# smallest loft in Europe article....



## spirit wings (Mar 29, 2008)

some of you have probably read this already, but just thought I would post again... I think this guy is cool..wonder if he is still around. just when you get all caught up in all the different lofts and ways of keeping your birds and adding this and that to the feed or water etc... here is this guy..

http://www.articles.racing-pigeon-post.org/Smallest_loft.html


----------



## birdkeeper (Jun 24, 2009)

That's a great story!!!


----------



## Skyeking (Jan 17, 2003)

That is amazing! thanks for sharing.


----------



## Rafael/PR (Sep 8, 2008)

wow just to show you for racing you dont need a army of pigeon to become a winner , just good blood and some line breeding and your good to go, keep it simple and sweet! nice story spirit wings and thank for sharing.


----------



## rpalmer (Mar 10, 2011)

Rafael/PR said:


> wow just to show you for racing you dont need a army of pigeon to become a winner , just good blood and some line breeding and your good to go, keep it simple and sweet! nice story spirit wings and thank for sharing.

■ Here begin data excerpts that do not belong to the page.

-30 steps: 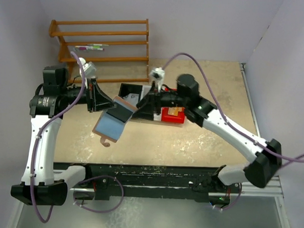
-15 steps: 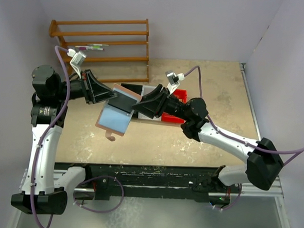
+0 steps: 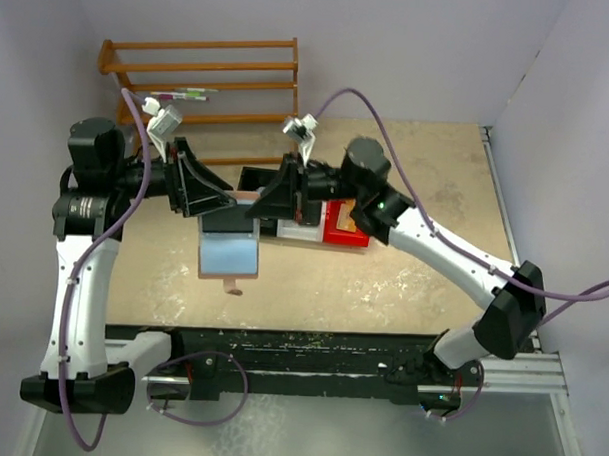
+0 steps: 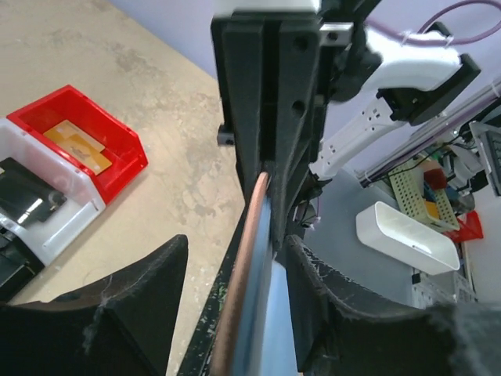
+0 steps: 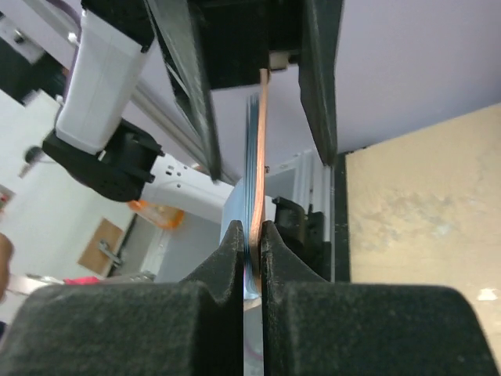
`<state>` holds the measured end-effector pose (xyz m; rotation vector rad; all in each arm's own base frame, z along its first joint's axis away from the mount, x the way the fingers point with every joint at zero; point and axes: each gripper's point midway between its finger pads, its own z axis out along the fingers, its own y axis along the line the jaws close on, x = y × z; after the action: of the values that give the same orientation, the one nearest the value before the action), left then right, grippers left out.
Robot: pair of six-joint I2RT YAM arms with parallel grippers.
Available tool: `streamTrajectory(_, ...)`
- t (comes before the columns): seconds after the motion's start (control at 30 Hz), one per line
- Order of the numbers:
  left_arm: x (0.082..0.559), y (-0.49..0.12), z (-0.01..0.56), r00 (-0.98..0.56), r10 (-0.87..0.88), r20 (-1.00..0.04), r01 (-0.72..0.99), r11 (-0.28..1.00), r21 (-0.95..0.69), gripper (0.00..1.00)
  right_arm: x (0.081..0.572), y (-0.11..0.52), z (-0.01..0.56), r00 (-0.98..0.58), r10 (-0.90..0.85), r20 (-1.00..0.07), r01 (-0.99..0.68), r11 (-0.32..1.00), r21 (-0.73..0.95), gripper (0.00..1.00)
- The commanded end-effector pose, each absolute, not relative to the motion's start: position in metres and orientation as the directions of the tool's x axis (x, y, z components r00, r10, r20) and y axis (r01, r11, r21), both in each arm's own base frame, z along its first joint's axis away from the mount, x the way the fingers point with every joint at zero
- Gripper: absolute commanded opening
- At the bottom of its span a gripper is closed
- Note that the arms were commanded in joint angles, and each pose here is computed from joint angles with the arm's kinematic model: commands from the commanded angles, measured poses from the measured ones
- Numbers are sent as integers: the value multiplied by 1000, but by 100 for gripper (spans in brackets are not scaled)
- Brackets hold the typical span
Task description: Take the credit cards out of the card holder
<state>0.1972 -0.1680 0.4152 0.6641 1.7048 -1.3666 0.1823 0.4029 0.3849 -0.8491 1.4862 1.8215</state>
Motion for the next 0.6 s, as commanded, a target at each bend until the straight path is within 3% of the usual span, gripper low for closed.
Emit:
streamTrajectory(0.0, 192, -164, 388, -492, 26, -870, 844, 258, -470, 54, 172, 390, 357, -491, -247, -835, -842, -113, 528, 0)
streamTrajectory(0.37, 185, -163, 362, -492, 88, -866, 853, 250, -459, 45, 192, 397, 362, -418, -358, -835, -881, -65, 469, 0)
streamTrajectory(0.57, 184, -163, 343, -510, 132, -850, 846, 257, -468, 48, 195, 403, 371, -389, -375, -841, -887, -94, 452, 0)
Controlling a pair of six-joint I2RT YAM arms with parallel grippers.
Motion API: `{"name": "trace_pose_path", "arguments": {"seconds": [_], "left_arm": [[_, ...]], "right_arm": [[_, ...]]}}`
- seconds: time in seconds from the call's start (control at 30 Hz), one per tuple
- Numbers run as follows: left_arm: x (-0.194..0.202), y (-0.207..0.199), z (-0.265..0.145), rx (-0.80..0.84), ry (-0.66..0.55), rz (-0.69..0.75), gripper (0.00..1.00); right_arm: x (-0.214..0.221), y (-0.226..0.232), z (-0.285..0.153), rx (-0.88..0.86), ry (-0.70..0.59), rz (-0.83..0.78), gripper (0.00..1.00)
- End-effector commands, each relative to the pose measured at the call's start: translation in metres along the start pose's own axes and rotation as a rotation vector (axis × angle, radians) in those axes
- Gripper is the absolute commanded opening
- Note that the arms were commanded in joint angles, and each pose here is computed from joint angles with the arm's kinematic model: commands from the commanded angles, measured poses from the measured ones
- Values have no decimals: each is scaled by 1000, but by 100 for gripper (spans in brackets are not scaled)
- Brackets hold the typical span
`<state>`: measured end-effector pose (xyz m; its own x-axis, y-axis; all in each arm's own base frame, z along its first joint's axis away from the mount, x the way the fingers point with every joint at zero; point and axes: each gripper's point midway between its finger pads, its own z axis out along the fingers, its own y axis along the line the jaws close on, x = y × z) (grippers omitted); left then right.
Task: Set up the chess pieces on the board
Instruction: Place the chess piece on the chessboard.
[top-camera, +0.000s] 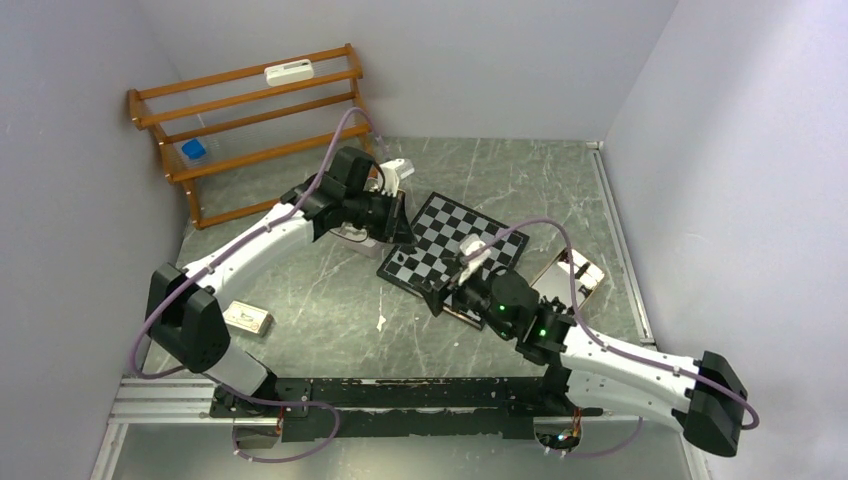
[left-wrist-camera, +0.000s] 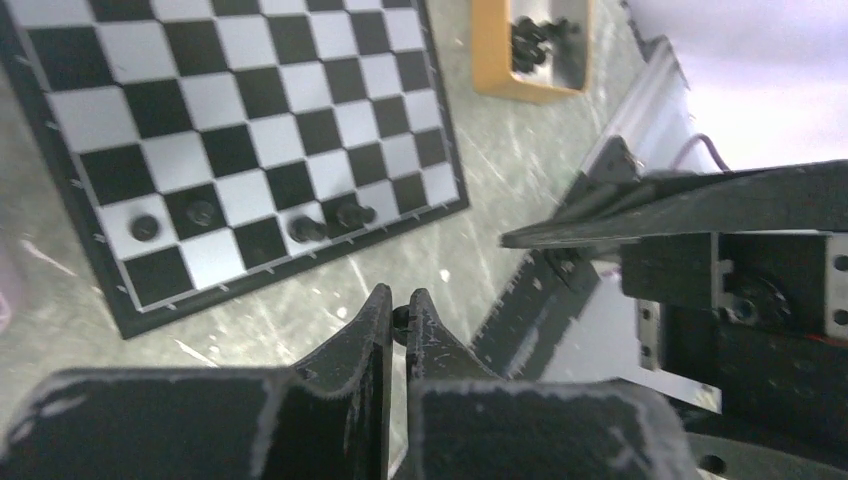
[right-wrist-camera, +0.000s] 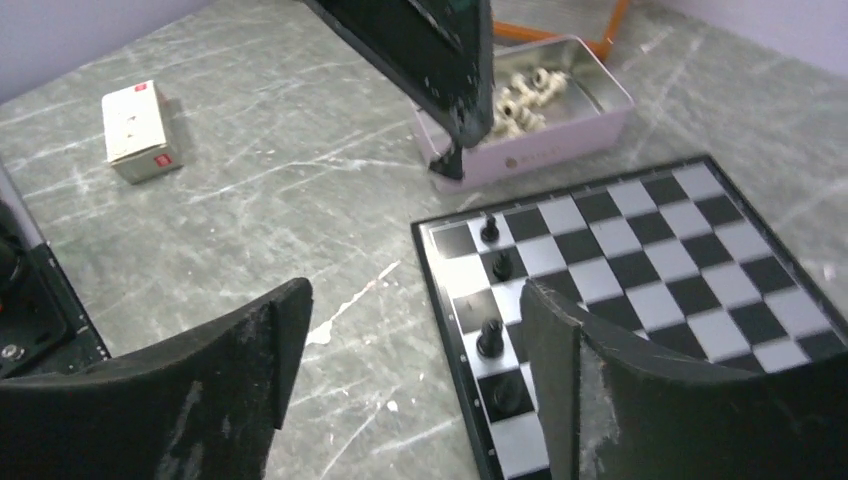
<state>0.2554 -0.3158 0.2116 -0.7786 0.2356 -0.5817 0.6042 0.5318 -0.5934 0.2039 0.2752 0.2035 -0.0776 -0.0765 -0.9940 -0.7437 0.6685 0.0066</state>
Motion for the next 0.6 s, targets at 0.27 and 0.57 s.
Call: {"name": "trace_pose_path", "arguments": {"seconds": [0.27, 0.57], "left_arm": [[-79, 22, 28, -356, -365, 208, 5], [-55, 32, 58, -450, -433, 305, 5]], "right_arm": [[40, -98, -33, 425, 103, 361, 100], [55, -181, -54, 624, 220, 596, 100]]}}
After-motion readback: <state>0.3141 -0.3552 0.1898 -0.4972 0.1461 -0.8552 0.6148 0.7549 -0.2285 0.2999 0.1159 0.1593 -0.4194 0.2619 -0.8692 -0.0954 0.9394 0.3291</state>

You left out a lifetime. That man spent a lifetime doing what he does.


----------



## eyespyer (Jul 14, 2008)

rpalmer said:


> You left out a lifetime. That man spent a lifetime doing what he does.



True - very true


----------



## mannydelrio1 (Apr 11, 2011)

guys not to ruin it but.... http://ron-sampford.gonetoosoon.org/


----------



## spirit wings (Mar 29, 2008)

mannydelrio1 said:


> guys not to ruin it but.... http://ron-sampford.gonetoosoon.org/


Ahhh, Rest in peach Mr. Sampford....


----------



## Wayne Johnson (Oct 1, 2010)

I wonder what kind of beans he fed his birds? I have been told that many are poison to birds.


----------



## spirit wings (Mar 29, 2008)

Wayne Johnson said:


> I wonder what kind of beans he fed his birds? I have been told that many are poison to birds.

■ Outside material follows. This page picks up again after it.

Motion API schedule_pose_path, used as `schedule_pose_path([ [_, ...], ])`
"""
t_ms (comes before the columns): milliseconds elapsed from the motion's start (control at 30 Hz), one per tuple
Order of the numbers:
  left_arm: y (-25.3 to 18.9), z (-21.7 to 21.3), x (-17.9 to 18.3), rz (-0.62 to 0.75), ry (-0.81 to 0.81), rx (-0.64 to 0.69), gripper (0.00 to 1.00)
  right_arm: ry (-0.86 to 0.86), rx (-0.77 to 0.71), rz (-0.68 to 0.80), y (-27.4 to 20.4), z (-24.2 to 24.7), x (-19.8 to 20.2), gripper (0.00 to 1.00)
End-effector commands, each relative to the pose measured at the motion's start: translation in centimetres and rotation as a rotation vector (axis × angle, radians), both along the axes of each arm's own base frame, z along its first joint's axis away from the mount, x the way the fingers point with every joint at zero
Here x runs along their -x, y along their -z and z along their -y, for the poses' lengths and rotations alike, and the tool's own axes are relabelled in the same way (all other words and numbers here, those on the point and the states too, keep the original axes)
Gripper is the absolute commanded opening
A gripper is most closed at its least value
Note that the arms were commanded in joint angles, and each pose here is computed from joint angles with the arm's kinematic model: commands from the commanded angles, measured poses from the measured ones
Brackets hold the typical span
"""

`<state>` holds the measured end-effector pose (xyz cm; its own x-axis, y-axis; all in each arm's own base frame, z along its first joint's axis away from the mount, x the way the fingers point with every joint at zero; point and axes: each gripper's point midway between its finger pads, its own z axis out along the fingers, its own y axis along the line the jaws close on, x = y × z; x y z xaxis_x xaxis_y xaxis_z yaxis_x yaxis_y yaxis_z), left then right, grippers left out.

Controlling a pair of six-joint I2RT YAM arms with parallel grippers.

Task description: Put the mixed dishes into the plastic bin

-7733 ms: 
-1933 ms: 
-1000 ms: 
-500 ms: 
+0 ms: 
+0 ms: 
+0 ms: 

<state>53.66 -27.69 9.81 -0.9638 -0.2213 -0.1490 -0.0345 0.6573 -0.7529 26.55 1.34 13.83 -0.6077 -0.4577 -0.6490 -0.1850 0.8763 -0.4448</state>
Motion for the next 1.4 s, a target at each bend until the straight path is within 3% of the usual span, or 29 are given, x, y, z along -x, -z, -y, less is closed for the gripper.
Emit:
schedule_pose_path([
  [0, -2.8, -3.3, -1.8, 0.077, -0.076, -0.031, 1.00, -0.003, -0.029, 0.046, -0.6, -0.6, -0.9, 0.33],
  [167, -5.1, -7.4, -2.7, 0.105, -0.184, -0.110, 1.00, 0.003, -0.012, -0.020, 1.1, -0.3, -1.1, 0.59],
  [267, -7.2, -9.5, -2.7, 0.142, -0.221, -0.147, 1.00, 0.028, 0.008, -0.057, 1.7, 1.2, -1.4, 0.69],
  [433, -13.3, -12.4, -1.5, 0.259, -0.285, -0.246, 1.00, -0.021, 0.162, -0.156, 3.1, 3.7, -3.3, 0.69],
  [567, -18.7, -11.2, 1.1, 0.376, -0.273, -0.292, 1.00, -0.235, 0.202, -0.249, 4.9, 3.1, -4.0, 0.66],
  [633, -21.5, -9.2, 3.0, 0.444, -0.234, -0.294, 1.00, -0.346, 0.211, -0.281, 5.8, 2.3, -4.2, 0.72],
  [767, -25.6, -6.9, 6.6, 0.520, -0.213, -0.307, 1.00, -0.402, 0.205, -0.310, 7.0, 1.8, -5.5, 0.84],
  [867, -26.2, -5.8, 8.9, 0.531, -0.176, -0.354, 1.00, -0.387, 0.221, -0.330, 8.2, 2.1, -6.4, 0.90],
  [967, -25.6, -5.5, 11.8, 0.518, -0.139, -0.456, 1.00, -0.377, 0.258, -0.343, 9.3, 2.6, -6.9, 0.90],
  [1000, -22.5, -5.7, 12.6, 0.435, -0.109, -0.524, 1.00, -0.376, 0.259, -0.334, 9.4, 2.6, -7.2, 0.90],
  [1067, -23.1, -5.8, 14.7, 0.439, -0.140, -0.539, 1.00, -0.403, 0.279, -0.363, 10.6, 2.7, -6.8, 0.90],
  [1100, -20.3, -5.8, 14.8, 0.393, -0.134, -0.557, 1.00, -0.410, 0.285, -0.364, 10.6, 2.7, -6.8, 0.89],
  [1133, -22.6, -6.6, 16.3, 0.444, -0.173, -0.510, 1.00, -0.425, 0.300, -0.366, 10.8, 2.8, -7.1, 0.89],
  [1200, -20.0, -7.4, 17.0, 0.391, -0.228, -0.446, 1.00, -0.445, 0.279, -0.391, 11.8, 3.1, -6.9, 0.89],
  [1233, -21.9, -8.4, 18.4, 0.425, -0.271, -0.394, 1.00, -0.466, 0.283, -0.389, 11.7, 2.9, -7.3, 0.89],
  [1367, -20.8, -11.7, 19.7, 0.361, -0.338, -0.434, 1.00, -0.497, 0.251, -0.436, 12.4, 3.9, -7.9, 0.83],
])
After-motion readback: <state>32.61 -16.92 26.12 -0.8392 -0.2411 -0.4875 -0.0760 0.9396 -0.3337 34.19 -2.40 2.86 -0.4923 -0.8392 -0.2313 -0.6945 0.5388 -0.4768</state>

I guess he fed the non poison ones...lol...


----------



## Goingatitagain (Feb 5, 2011)

Wayne Johnson said:


> I wonder what kind of beans he fed his birds? I have been told that many are poison to birds.


 He fed soy beans


----------



## Wayne Johnson (Oct 1, 2010)

Thanks! How did you find out?


----------



## Shadybug Lofts (Mar 13, 2010)

Soy beans have to be roasted before you can feed them to pigeons. Do NOT feed pigeons raw soybeans. You have to roast them at 225 degrees until they start to turn brown.


----------



## ghenty (Jun 18, 2012)

He fed tic beans


----------